_TASK OBJECTIVE_. Copy the complete listing word for word, but do not carry over any images.
═════ DATA EXTRACT ═════
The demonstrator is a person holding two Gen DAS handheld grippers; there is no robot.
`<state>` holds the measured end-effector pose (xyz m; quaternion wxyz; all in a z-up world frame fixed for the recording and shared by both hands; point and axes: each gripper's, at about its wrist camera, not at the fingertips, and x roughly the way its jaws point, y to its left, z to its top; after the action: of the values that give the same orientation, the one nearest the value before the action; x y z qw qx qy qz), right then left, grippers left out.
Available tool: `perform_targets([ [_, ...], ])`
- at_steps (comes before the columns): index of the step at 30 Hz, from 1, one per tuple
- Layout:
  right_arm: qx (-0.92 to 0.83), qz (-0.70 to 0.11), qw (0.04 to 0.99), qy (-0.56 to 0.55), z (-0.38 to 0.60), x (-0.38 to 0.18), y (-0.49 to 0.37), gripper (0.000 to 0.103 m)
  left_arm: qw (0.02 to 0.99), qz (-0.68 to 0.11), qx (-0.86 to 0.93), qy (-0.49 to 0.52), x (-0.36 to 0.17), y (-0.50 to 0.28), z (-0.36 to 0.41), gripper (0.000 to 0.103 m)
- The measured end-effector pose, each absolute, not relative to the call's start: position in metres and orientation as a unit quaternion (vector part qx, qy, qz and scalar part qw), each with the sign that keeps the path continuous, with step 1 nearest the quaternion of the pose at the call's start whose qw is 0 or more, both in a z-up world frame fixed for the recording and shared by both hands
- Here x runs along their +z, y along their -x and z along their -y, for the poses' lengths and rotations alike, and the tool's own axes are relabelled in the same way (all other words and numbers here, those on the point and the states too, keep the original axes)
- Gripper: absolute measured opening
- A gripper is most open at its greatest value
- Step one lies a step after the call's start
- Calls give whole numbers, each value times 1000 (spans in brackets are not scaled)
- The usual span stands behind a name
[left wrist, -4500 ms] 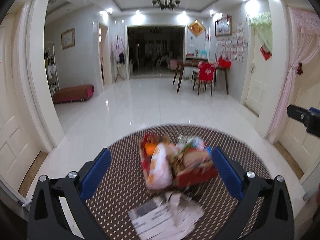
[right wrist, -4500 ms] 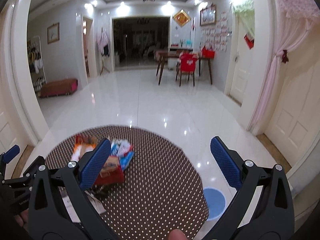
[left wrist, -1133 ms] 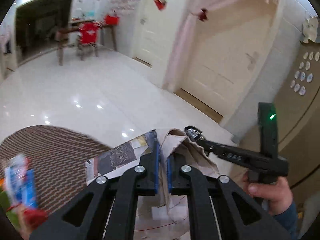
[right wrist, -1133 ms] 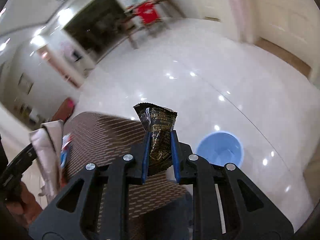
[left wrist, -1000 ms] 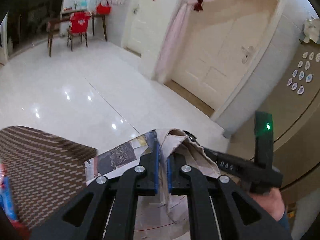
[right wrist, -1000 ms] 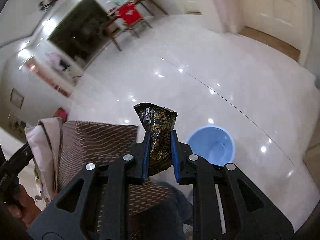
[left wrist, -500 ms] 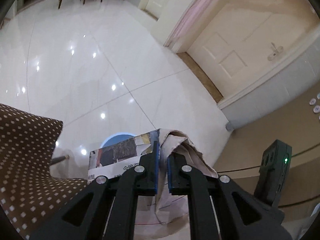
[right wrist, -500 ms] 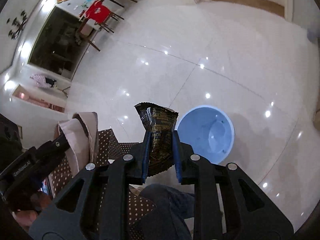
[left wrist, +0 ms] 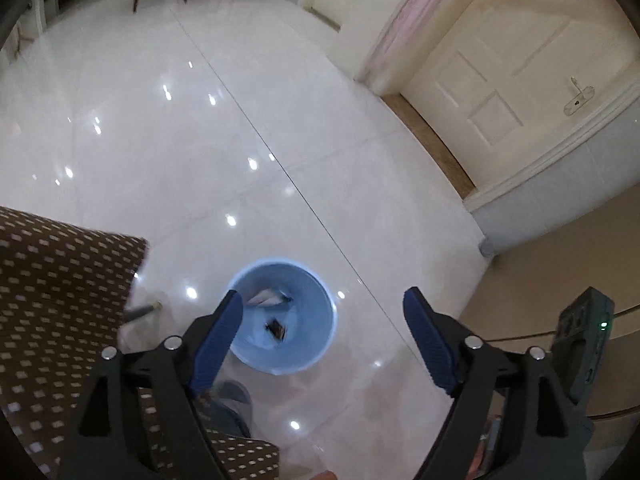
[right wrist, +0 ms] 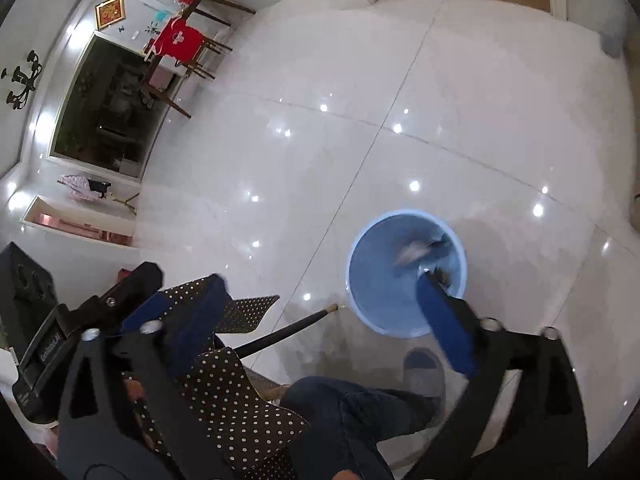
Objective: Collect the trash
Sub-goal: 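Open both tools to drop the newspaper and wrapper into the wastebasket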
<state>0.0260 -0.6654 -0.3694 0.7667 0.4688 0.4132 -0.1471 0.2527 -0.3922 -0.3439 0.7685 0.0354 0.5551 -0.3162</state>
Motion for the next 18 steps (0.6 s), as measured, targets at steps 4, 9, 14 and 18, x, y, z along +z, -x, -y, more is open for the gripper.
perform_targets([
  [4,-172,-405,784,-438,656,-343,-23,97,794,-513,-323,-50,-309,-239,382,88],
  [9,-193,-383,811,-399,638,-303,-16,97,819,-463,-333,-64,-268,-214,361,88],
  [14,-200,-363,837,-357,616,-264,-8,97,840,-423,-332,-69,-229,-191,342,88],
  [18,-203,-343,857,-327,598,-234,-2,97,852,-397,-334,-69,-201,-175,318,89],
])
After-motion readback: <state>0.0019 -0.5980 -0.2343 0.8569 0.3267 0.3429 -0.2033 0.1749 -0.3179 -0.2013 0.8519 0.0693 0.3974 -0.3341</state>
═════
_FINISHED TASK_.
The demonstrator is a person holding two Gen DAS handheld grippers; there is no robot.
`<state>` holds the measured end-effector pose (xyz m; quaternion wxyz; all in a z-up world frame fixed for the recording and shared by both hands; point and axes: each gripper's, at about its wrist camera, not at the fingertips, and x roughly the way its jaws point, y to its left, z to its top; after the action: of the values that give the same orientation, the one nearest the value before the action; x y z qw qx qy qz), right then left, grippers left out.
Available tool: `perform_targets([ [_, ...], ])`
- at_steps (comes before the columns): index of the step at 30 Hz, from 1, one per tuple
- Layout:
  right_arm: qx (-0.92 to 0.83), qz (-0.70 to 0.11), qw (0.04 to 0.99), qy (-0.56 to 0.55), z (-0.38 to 0.60), x (-0.38 to 0.18), y (-0.49 to 0.37), gripper (0.000 to 0.103 m)
  left_arm: qw (0.02 to 0.99), qz (-0.68 to 0.11), qx (-0.86 to 0.93), qy (-0.49 to 0.52), x (-0.36 to 0.17), y (-0.50 to 0.28), z (-0.36 to 0.41), gripper (0.000 to 0.103 m)
- The measured end-effector pose, each absolute, not relative to the call's start: position in metres and orientation as a unit quaternion (vector part qx, qy, qz and scalar part qw), each with the sign that keeps the path continuous, with step 1 nearest the quaternion of the pose at the call's start whose qw is 0 or more, both in a z-up world frame fixed for the recording and shared by both hands
- Here x runs along their +z, y along their -x and z along their -y, for the poses' lengths and rotations alike, and the tool's own axes are relabelled in the same way (all other words and numbers here, those on the point and the states too, keep the original axes)
- Gripper: absolute measured opening
- A gripper is most open at its greatest value
- Step one lies a step after the call's start
- Calls give whole numbers, each value times 1000 (spans in brackets are not scaled)
- The usual span stands behind a name
[left wrist, -4500 ms] 
[right wrist, -4500 ms] 
[left wrist, -1133 ms] 
[right wrist, -1133 ms] 
[left wrist, -1000 ms] 
[right wrist, -1000 ms] 
[left wrist, -500 ms] 
[right wrist, -500 ms] 
[left wrist, +0 ms] 
[right wrist, +0 ms] 
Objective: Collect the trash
Sub-goal: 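Open both tools to drop the newspaper and wrapper into the wastebasket
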<state>0.0260 -0.6654 -0.3694 0.7667 0.4688 0.4132 -0.1471 0.2527 -0.3922 -0.3439 0.7685 0.0354 0.5551 -0.3162</state>
Motion for the next 18 steps (0.6 s), as measured, targets at steps 4, 9, 14 and 18, x, y, z along +z, -x, -y, more is open for the gripper.
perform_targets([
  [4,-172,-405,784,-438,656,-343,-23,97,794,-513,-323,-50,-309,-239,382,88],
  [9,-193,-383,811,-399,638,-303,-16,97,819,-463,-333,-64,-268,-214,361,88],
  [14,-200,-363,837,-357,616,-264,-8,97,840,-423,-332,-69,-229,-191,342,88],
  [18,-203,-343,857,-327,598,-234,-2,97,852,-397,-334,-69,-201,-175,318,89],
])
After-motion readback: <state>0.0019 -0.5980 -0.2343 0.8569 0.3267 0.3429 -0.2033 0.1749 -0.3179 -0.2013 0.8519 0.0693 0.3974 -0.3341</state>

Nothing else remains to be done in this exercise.